The difficult relationship between Ponomarenko and her ex-husband led to an altercation and soon she requested to be placed back into the detention centre as a form of protest. The court declined this request and on January 27, Ponomarenko violated house arrest and went to turn herself over to police, who then took her before a judge who re-arrested her.
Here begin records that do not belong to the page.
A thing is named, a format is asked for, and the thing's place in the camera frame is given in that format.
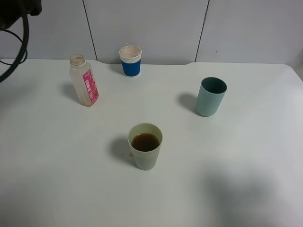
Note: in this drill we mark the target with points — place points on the clear bottle with pink label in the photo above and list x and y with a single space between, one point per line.
83 80

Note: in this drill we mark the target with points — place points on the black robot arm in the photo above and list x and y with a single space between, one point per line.
10 11

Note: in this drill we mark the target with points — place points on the pale green plastic cup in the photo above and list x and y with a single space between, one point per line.
145 141

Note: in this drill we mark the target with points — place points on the blue sleeved paper cup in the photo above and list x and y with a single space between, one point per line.
130 57

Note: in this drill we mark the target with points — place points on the teal plastic cup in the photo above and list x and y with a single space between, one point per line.
210 95

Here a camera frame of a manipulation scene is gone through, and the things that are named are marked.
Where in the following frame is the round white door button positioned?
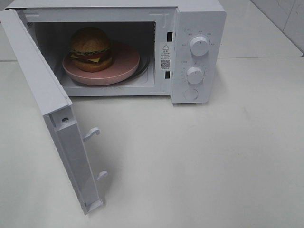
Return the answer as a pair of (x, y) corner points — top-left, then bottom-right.
(184, 89), (198, 100)

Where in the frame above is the pink round plate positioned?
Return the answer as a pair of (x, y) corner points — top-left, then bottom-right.
(62, 42), (140, 86)

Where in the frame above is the toy hamburger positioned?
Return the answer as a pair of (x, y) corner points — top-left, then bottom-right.
(69, 27), (113, 72)

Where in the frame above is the lower white timer knob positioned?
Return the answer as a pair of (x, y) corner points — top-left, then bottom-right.
(186, 66), (204, 85)

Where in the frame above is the white microwave oven body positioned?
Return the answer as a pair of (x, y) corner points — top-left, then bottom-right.
(5, 0), (226, 104)

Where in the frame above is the upper white power knob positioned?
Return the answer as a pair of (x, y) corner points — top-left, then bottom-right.
(190, 34), (210, 57)

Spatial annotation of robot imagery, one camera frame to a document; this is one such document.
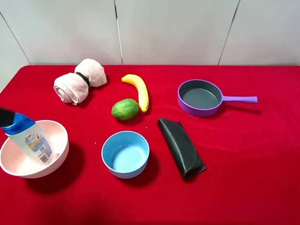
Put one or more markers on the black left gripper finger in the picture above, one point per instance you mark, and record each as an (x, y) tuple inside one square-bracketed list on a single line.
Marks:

Ponomarenko’s attorney Shitov claims that her mental state appear to be improving in detention, away from spousal disagreements. Her two daughters are living with their father and his parents. The lawyer also mentioned an alleged attack by the ex-husband against Ponomarenko.

Nine years requested

Reflecting on the trial, the attorney notes that he had no illusions about the outcome given the statistics of acquittals in Russia. “But overall,” he explains, “we are permitted to do our job on the defence side.”

At the hearing on February 7, the prosecution requested nine years’ imprisonment for Ponomarenko, a longer sentence than any yet given to someone facing a similar charge.

Human rights lawyer Pavel Chikov noted that, as of late January, only seven of the 23 known verdicts resulted in actual imprisonment, with the majority of these coming in December. “Courts have taken a tougher stance in cases of spreading ‘fake news’ about the military,” Chikov stated.

Despite these grim circumstances, Maria Ponamarenko tried to remain upbeat in court: she almost always smiles in photos and makes heart symbols with her fingers, even when she is shackled to a convoy, sending warm letters to colleagues and writing poetry.

Standing in the dock, clad in heels and a suit jacket, she addressed her supporters: “This regime will crumble before I’m eligible for release.”